Author:  Rainbow Rowell

Published:  2012

Year I read it:  2014

One sentence summary:  This 1980's, YA, Romance isn't what you'd expect; it's about red-headed, socially awkward, physically and emotionally impoverished Eleanor and half-American, half-Korean, cool-kid Park - two different "outsiders" who discover that true love means becoming "insiders" of something beautiful.

Interesting fact:  Though it won critical acclaim and awards like Amazon's Teen Book of the Year, Amazon's Top Ten Book of the Year, and Goodreads Choice Award for Best Young Adult Book of the Year, the novel was censored in some American high schools. NPR addressed this in their pop-culture blog, saying, ""What's worrying about treating Eleanor & Park as a nasty book, or a dirty book, or an immoral book, is that it transforms talking about how to survive ugliness into something that's no different from ugliness itself. It makes the act of telling a story about rising above misery a miserable thing."

Three reasons to read it:
  • This book feels like John Green (The Fault in Our Stars, Looking for Alaska) and Stephen Chbosky (Perks of Being a Wallflower) had a sister and she wrote a high-school romance set in 1980's Nebraska.  I say this because she captures the interiority of adolescence beautifully, aware of the dark, but not overwhelmed by it.  Alternating between Eleanor & Park as narrators, she carefully and graciously uncovers the different ways we suffer pain - be it poverty, racism, abuse, or bullying.  It is a profound book. 
  • I read this book in one sitting.  It's that compelling.
  • I hadn't read a true Romance for a while - a book about falling in love.  Romance was usually incidental to the fantasy adventure or contemporary novel I was reading.  But Rowell does an incredibly job recounting what it's like to fall in love for the first time.  She takes a few pages just to convey the sensation of what it's like to first hold someone's hand.  It may sound sappy, but it is a breathtaking story of what love is like.

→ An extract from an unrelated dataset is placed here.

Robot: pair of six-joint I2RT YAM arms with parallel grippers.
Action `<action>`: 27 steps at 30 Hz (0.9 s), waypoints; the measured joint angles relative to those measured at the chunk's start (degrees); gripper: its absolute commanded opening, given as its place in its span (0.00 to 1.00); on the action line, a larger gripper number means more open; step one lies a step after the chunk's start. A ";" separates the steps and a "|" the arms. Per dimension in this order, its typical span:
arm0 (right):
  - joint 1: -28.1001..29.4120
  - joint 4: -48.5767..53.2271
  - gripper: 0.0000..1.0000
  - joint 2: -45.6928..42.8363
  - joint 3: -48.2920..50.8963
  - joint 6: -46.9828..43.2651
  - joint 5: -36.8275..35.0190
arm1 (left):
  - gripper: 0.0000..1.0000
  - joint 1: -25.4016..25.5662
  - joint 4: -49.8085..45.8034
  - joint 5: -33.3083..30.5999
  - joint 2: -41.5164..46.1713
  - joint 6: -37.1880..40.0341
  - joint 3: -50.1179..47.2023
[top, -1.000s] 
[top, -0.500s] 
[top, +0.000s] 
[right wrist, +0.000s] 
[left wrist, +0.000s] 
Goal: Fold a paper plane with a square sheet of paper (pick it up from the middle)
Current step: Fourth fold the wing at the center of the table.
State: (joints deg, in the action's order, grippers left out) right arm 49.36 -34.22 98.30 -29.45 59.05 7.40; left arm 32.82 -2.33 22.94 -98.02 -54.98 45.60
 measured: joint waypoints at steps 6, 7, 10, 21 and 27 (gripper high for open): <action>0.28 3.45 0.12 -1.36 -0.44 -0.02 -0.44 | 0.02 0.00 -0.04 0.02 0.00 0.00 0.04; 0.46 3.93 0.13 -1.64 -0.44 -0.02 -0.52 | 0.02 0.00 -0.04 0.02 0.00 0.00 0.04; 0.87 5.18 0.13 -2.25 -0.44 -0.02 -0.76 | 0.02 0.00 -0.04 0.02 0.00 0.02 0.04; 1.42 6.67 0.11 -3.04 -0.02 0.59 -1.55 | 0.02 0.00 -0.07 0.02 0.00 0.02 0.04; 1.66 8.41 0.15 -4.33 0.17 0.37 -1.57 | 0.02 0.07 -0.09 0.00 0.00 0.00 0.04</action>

One reason you maybe shouldn't:
  • The story does get dark.  There is mature language in an abusive context, which could definitely be a trigger to some.
Great quotes:
Eleanor was right. She never looked nice. She looked like art, and art wasn't supposed to look nice; it was supposed to make you feel something.

Holding Eleanor's hand was like holding a butterfly. Or a heartbeat. Like holding something complete, and completely alive.

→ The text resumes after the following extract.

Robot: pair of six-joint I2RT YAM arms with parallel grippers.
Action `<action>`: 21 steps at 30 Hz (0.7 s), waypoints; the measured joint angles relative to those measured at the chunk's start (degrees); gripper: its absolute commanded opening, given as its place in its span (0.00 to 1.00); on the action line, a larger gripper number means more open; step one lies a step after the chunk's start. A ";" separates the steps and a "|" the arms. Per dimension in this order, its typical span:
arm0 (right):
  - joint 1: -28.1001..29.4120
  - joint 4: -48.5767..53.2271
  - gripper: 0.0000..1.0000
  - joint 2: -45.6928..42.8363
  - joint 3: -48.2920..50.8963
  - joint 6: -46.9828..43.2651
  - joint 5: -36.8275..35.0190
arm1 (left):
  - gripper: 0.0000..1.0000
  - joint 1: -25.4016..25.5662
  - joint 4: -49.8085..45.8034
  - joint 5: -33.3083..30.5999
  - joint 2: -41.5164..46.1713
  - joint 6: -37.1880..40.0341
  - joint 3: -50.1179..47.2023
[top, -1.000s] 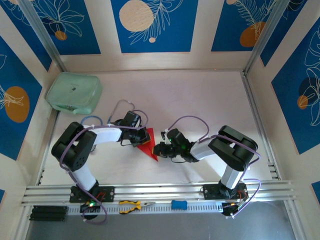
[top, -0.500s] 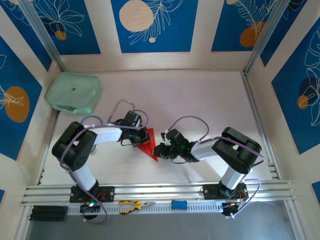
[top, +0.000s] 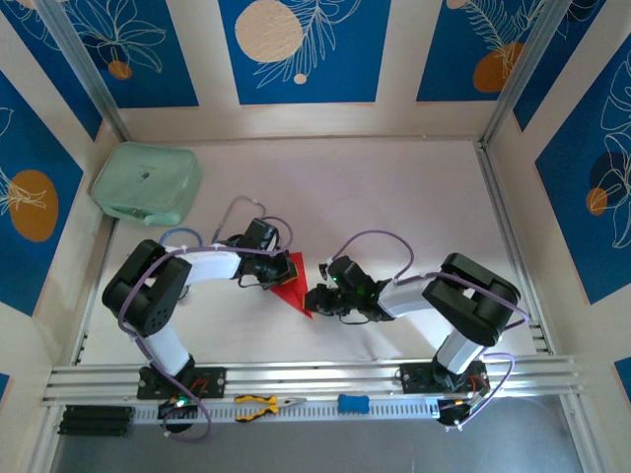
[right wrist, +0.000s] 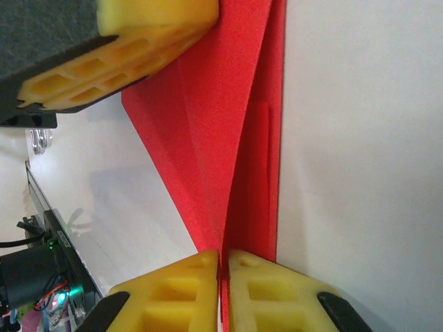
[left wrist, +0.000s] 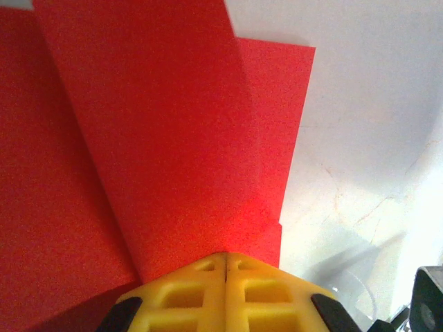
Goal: Fold a paper plane with a square sheet of paper (pick it up from the middle)
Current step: Fourth fold the wing at the center of the table.
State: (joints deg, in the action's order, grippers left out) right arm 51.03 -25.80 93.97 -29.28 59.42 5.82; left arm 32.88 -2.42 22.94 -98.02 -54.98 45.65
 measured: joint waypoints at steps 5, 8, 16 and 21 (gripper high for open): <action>0.02 2.43 0.13 -0.13 -1.07 -0.59 0.02 | 0.02 0.00 0.02 0.00 0.00 0.00 0.00; 0.09 3.10 0.09 -0.11 -1.20 -0.74 -0.11 | 0.01 0.00 0.02 0.00 0.00 0.00 0.00; 0.07 3.34 0.15 -0.37 -1.14 -0.66 -0.17 | 0.01 0.00 0.04 0.02 0.00 0.00 0.00; 0.09 5.14 0.19 -1.55 -1.11 -0.92 0.00 | 0.01 0.00 0.04 0.02 -0.04 0.00 0.00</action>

“I want everyone to meet you. You're my favorite person of all time.” 
I don't like you, Park," she said, sounding for a second like she actually meant it. "I..." - her voice nearly disappeared - "think I live for you."  He closed his eyes and pressed his head back into his pillow.  "I don't think I even breathe when we're not together," she whispered. "Which means, when I see you on Monday morning, it's been like sixty hours since I've taken a breath. That's probably why I'm so crabby, and why I snap at you. All I do when we're apart is think about you, and all I do when we're together is panic. Because every second feels so important. And because I'm so out of control, I can't help myself. I'm not even mine anymore, I'm yours, and what if you decide that you don't want me? How could you want me like I want you?" He was quiet. He wanted everything she'd just said to be the last thing he heard. He wanted to fall asleep with 'I want you' in his ears. 
“Nothing before you counts," he said. "And I can't even imagine an after."